Blood lead concentrations in hereditary hemochromatosis.

We postulated that patients with hereditary hemochromatosis (HH) absorb increased quantities of lead, as do iron-deficient subjects. To test this hypothesis, whole blood lead concentration ([blood Pb]) was quantified by atomic absorption spectrometry in HH homozygotes (n = 44), obligate heterozygotes (n = 19), normal control subjects (n = 33), and abnormal controls, with transfusion-induced iron overload (n = 8). HH homozygotes had higher [blood Pb] than did normal control subjects (5.6 +/- 0.6 microgram/dl vs 3.6 +/- 0.5 microgram/dl; p < 0.005); significantly increased mean [blood Pb] was observed in both male and female homozygotes. In heterozygotes, the mean [blood Pb] 4.1 +/- 0.5 microgram/dl) was intermediate between that of homozygotes and normal control subjects. The mean [blood Pb] of subjects with transfusion-induced iron overload (22 +/- 0.6 microgram/dl) did not differ significantly from that of normal controls. The findings in homozygotes could to be related to age, serum ferritin concentration, presence or absence of iron loading, or the extent of therapeutic phlebotomy. Lead exposure in all of our subjects was due primarily to ambient sources. Analysis of our data, when using a mathematical biokinetic model of human lead metabolism, suggests that the most likely explanation for our findings is that homozygotes (and, to a lesser extent, heterozygotes) absorb increased quantities of lead, a conclusion that corresponds to the increased absorption of iron and cobalt previously documented in homozygotes.

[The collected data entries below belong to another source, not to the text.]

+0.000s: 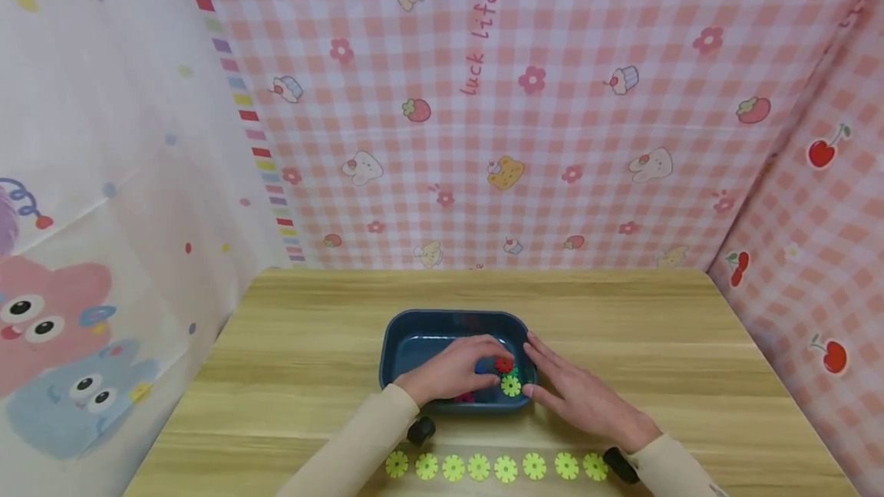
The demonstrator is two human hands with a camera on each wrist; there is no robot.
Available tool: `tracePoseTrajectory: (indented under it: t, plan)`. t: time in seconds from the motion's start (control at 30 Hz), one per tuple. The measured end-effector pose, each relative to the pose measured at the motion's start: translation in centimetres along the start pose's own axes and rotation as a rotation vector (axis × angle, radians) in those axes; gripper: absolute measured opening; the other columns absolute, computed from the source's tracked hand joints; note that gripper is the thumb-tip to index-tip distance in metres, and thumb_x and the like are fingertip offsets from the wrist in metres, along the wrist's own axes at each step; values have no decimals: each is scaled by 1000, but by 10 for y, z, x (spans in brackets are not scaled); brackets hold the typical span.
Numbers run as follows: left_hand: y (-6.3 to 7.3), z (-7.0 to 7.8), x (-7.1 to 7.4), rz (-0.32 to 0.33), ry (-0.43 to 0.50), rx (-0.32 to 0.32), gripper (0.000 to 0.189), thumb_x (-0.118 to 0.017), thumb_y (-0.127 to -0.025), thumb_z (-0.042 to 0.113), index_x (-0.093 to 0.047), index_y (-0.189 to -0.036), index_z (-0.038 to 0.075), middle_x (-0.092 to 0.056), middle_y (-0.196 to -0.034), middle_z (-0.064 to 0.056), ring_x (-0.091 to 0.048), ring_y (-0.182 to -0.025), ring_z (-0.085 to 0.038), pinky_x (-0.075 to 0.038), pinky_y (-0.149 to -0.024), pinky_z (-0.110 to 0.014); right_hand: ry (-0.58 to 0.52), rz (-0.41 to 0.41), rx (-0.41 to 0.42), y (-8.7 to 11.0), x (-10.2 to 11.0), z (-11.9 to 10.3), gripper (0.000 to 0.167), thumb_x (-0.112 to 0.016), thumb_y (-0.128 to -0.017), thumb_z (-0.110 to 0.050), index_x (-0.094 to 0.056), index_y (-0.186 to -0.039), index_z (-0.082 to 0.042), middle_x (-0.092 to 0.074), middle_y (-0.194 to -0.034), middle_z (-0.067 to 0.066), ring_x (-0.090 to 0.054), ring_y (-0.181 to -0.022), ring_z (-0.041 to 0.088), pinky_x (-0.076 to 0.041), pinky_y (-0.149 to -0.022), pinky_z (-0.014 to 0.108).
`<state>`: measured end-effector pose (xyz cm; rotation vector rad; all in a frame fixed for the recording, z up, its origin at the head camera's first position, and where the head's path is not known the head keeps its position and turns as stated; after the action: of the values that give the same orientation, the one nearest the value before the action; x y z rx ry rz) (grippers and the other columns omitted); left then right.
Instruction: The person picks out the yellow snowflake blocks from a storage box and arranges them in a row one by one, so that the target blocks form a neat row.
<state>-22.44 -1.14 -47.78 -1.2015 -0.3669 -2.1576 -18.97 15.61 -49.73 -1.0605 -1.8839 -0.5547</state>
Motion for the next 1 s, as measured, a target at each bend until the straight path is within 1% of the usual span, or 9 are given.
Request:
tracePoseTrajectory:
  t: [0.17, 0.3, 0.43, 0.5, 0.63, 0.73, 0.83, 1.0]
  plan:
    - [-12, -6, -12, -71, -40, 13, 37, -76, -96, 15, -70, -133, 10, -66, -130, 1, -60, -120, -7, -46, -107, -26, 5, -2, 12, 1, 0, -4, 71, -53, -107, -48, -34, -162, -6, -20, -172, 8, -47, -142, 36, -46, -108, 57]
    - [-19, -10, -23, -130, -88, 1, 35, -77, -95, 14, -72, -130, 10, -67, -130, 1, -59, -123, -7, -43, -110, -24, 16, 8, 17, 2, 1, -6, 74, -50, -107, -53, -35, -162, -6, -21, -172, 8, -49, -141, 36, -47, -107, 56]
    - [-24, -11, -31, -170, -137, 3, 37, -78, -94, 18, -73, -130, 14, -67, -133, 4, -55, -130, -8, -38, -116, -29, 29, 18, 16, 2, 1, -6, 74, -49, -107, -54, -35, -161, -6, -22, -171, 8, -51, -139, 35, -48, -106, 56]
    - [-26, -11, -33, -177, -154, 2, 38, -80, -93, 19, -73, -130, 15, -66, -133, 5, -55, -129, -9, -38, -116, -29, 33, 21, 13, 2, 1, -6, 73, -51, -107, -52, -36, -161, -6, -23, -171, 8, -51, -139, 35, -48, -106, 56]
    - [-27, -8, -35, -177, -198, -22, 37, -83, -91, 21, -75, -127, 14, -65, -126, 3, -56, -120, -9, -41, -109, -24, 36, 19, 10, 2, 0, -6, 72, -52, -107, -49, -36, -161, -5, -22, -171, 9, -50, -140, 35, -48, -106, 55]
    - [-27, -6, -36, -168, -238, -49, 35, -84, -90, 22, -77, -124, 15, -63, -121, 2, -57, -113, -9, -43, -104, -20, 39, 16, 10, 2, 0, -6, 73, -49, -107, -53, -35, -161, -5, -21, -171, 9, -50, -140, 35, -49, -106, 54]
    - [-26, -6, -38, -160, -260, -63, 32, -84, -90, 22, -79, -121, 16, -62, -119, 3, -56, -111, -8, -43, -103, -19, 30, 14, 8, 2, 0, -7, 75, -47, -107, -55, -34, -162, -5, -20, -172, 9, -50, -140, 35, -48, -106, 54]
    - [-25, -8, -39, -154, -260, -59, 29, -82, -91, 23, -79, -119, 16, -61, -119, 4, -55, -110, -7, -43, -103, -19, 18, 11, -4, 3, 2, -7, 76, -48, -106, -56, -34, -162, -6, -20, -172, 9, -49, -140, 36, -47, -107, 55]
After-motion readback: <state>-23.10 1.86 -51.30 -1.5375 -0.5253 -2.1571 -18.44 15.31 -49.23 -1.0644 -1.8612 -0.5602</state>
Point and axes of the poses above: each hand's wrist, its own y-axis away from the middle knuckle, its own x-axis out of the back of the hand, z = x × y, the point moved 7 cm from there along -y, towards the middle knuckle
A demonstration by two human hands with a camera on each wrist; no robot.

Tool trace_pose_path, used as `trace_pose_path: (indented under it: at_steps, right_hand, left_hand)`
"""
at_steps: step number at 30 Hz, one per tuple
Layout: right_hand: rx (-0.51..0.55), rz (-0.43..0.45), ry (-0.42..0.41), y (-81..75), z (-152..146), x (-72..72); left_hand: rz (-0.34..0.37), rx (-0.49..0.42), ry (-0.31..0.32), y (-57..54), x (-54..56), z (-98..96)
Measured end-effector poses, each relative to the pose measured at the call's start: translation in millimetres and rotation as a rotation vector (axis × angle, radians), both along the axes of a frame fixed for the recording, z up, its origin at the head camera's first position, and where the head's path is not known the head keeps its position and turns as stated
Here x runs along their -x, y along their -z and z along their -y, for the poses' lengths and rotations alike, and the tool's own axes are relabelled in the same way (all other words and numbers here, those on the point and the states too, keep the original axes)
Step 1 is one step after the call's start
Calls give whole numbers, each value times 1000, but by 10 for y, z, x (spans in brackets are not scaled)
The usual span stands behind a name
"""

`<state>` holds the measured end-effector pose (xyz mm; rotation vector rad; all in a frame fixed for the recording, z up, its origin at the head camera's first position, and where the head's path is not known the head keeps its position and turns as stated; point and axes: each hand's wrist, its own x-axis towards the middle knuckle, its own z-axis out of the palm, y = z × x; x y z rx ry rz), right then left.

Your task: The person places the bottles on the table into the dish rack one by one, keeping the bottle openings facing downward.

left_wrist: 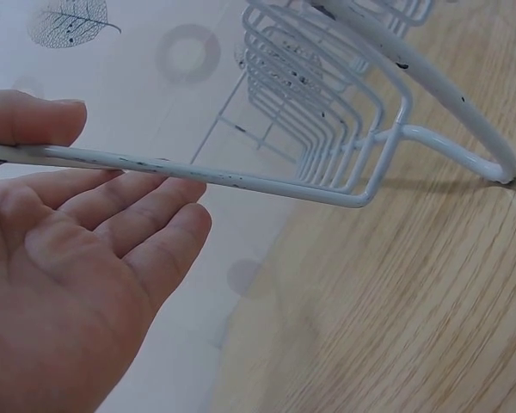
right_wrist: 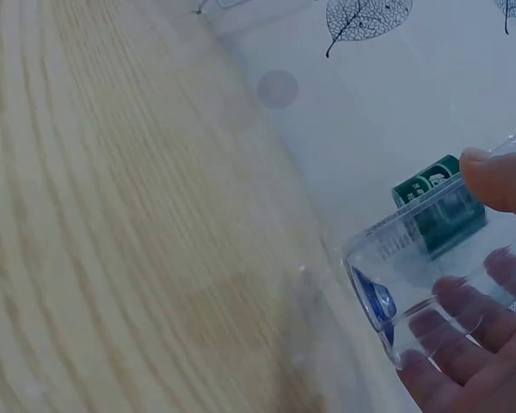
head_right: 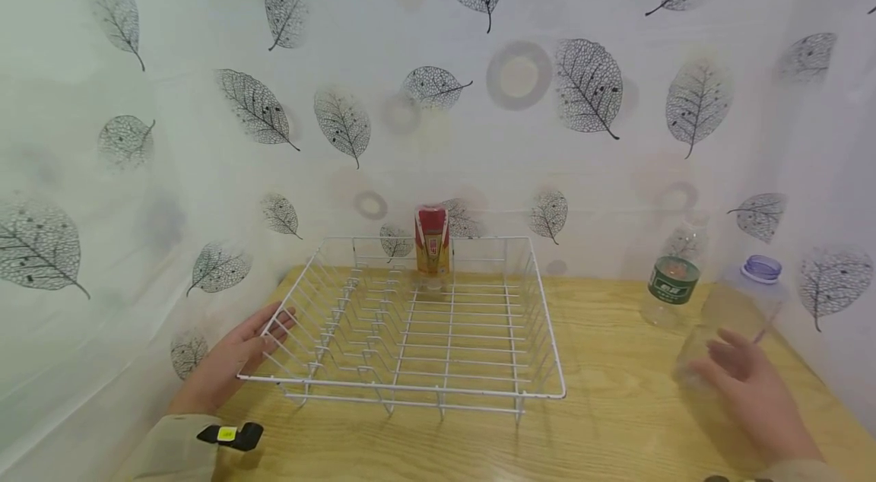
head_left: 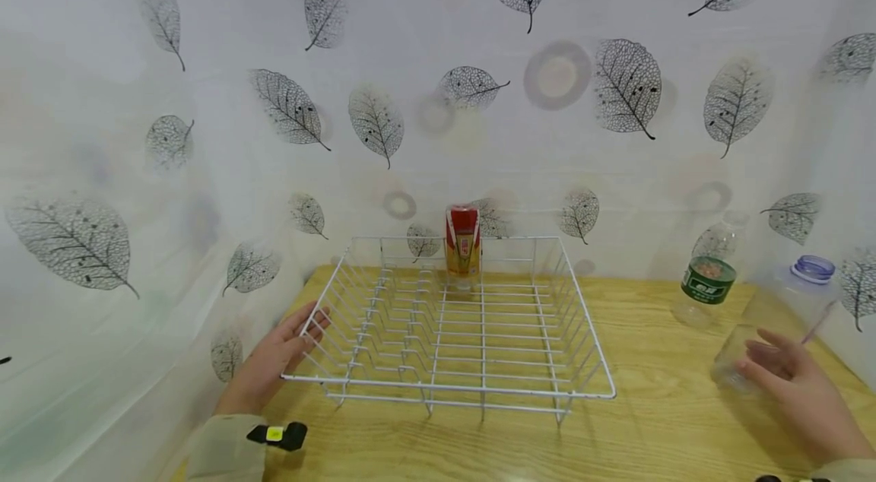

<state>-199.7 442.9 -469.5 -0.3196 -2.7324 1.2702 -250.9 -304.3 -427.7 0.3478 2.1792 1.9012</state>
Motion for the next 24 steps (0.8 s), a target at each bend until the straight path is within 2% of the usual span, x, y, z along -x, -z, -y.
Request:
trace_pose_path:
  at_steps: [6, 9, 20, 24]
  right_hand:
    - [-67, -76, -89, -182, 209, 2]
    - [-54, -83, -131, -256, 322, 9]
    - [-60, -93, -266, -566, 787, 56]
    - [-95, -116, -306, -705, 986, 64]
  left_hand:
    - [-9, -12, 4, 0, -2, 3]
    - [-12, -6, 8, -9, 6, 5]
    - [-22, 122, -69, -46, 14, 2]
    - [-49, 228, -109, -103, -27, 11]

Mapping recombinant events with molecular markers in hemochromatosis pedigrees.

The gene responsible for hereditary hemochromatosis (HH) is tightly linked to the class I region of the human leukocyte antigen (HLA) complex. Initial studies designed to map the disease locus have relied on serological markers for the class I antigens. Molecular markers from this region can now be used in combination with HLA serotyping for mapping studies. We previously reported two pedigrees in which serological data indicated recombinant events within the class I region. These data suggested a location for the HH locus between HLA-A and HLA-B. Molecular mapping studies have allowed us to demonstrate that an apparent recombination in one pedigree did not occur. This approach has also produced a more precise centromeric boundary for the region containing the disease locus, telomeric of HLA-C. These results emphasize the importance of including both serological and molecular markers in pedigree studies aimed at fine mapping the HH locus.